■ DATA FOR THIS EXERCISE:
[Start of Attachment]

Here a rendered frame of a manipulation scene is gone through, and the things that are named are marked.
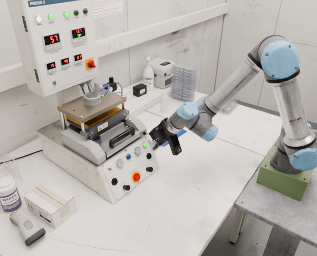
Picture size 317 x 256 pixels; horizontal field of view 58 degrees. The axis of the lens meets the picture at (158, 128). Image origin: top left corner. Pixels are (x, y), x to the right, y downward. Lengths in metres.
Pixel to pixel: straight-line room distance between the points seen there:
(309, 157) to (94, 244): 0.90
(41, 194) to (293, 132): 1.05
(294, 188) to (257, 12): 2.34
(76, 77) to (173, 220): 0.80
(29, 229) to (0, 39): 0.90
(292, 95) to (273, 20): 2.31
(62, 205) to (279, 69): 0.96
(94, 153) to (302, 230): 0.92
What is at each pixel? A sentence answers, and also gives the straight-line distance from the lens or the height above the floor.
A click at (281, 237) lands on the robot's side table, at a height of 0.45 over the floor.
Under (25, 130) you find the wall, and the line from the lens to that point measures 1.82.
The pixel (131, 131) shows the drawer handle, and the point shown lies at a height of 1.00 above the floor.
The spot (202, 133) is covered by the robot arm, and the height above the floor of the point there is 1.09.
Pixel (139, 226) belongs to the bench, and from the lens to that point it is 1.25.
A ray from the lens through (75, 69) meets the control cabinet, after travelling 1.43.
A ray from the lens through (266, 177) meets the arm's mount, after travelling 1.47.
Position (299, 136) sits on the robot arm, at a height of 1.12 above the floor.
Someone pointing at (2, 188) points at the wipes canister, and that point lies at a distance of 1.34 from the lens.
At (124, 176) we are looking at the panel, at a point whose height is 0.83.
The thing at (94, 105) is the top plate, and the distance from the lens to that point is 1.34.
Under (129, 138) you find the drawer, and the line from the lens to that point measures 1.34.
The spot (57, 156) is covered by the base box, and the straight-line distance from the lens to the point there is 1.53.
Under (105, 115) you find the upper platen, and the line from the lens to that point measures 1.36.
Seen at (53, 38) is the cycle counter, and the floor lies 1.40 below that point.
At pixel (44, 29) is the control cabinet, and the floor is 1.44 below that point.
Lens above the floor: 1.73
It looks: 33 degrees down
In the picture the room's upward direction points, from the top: 1 degrees clockwise

[End of Attachment]

Write out exactly and only the lines that run from the start of the data above through the line containing "(292, 95) to (273, 20): 2.31", leaving the pictures out.

■ YOUR RESPONSE:
Here a rendered frame of a manipulation scene is gone through, and the things that are named are marked.
Picture size 317 x 256 pixels; horizontal field of view 58 degrees. The axis of the lens meets the picture at (158, 128). Image origin: top left corner. Pixels are (x, y), x to the right, y downward. Lengths in metres.
Pixel to pixel: straight-line room distance between the points seen there:
(309, 157) to (94, 244): 0.90
(41, 194) to (293, 132): 1.05
(294, 188) to (257, 12): 2.34
(76, 77) to (173, 220): 0.80
(29, 229) to (0, 39): 0.90
(292, 95) to (273, 20): 2.31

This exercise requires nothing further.